Tarihi binlerce yıl öncesine dayanan aziz milletimiz gittiği her yere barışı, kardeşliği, hoşgörüyü, yardımlaşmayı, dayanışmayı ve huzuru götürmüştür.

Şartlar ne olursa olsun devamlı zalimin karşısında, mazlumun yanında yer almıştır.

Aile bağlarını güçlü tutan milletimiz komşuya çok önem vermiş, onun derdini kendi derdi, onun sevincini kendi mutluluğu bildi.

Dini, ırkı, kültürü ne olursa olsun tüm insanları Yunus Emre’nin “Yaratılanı severim, Yaradan’dan ötürü.” seven bir medeniyetin torunları olarak, her karış toprağı şehit kanlarıyla sulanmış bu kutsal topraklarda barış, huzur ve kardeşlik içerisinde yaşamayı başarmalı ve tüm Dünya insanlığına örnek olmalıyız.

Şems’i Tebrizi’nin “Hayatta her şey olabilirsin; fakat mühim olan insan olabilmektir.” sözü hepimiz için rehber olmalıdır.

Günümüzde kültür, inanç, siyasi görüş vs. gibi kavramlarla öteki ile aramıza aşılmaz duvarlar örmekteyiz. “Dinde zorlama yoktur.” diyen bir dinin mensupları olarak kendi inancımızdan olmayan ya da inandığı dini vecibeleri yeterince yerine getirmeyenlere karşı nefret dolu ayrıştırıcı sözler kullanırken insan olduğumuzu unutuyoruz.

Ya da siyasi görüşleri farklı olan kardeşlerimizi küçük bir fikir ayrılığında vatan hainliği ile suçlayabiliyoruz. Aziz milletimiz farklılıkları her zaman bir zenginlik olarak kabul etmiş komşusu dara düştüğünde inancına, rengine, milliyetine bakmaksızın onun yardımına koşmuştur.

Bugün birçoğumuz cemaatler, tarikatlar, yöresel dernekler, siyasi partiler gibi örgütlenmeler içerisinde kendimizi sadece bizim gibi düşünenlerin yalnızlığına mahkûm etmekteyiz. Bizim gibi düşünmeyen öteki ile oluşturduğumuz her çatışma ortamında hem kendimizi hem de çevremizi mutsuz ediyoruz.

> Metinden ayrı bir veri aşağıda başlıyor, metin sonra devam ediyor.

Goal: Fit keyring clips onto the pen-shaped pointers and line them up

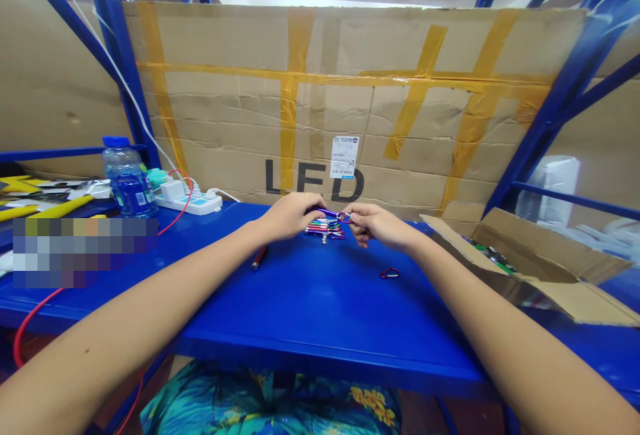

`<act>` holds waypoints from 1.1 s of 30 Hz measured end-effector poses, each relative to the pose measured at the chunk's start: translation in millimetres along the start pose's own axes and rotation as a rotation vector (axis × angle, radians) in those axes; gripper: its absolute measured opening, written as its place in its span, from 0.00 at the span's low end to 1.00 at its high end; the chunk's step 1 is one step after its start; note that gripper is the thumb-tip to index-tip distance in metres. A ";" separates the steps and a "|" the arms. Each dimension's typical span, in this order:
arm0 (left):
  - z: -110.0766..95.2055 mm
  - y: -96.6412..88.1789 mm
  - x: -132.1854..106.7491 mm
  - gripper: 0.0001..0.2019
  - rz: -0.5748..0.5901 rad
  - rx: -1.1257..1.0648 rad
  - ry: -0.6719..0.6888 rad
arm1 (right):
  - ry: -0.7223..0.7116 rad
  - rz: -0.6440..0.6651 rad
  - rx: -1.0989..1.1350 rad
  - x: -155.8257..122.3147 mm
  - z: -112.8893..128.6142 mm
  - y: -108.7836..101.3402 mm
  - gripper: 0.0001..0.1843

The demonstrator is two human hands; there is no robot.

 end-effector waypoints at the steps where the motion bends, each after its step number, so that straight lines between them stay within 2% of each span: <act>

Hepimiz önce insan olduğumuzu unutmadan ve önce insan olmadan hiçbir şey olamayacağımız bilinciyle gönül kapılarımızı birbirimize açmalı ve bu cennet vatanda hep birlikte barış ve huzur içerisinde yaşamayı başarmalıyız.

Onlarca farklılığı bir kenara bırakarak Çanakkale’de yedi düvele karşı savaşıp özgürlüğümüz için bu kara toprağa bir gül bahçesine girercesine giren ecdadımıza laik olmak için hepimiz, farklılıklarımızı bir ayrıştırma ve çatışma aracı çıkartmalı ve bu ülkede barış ve huzur içerisinde yaşamalıyız.

Bu cennet vatanımızın hepimizin ortak yurdu, ortak sevdası olduğunu unutmamalıyız. Birbirimizle barış ve huzur içerisinde   kardeşçe yaşamak için doğal afet ve savaş gibi olumsuz olayların yaşanmasını beklemeyelim.

Birbirimizi ötekileştirmeye çalıştığımız her gün milletimizin ve ülkemizin düşmanlarını daha çok cesaretlendirdiğimizi unutmayalım.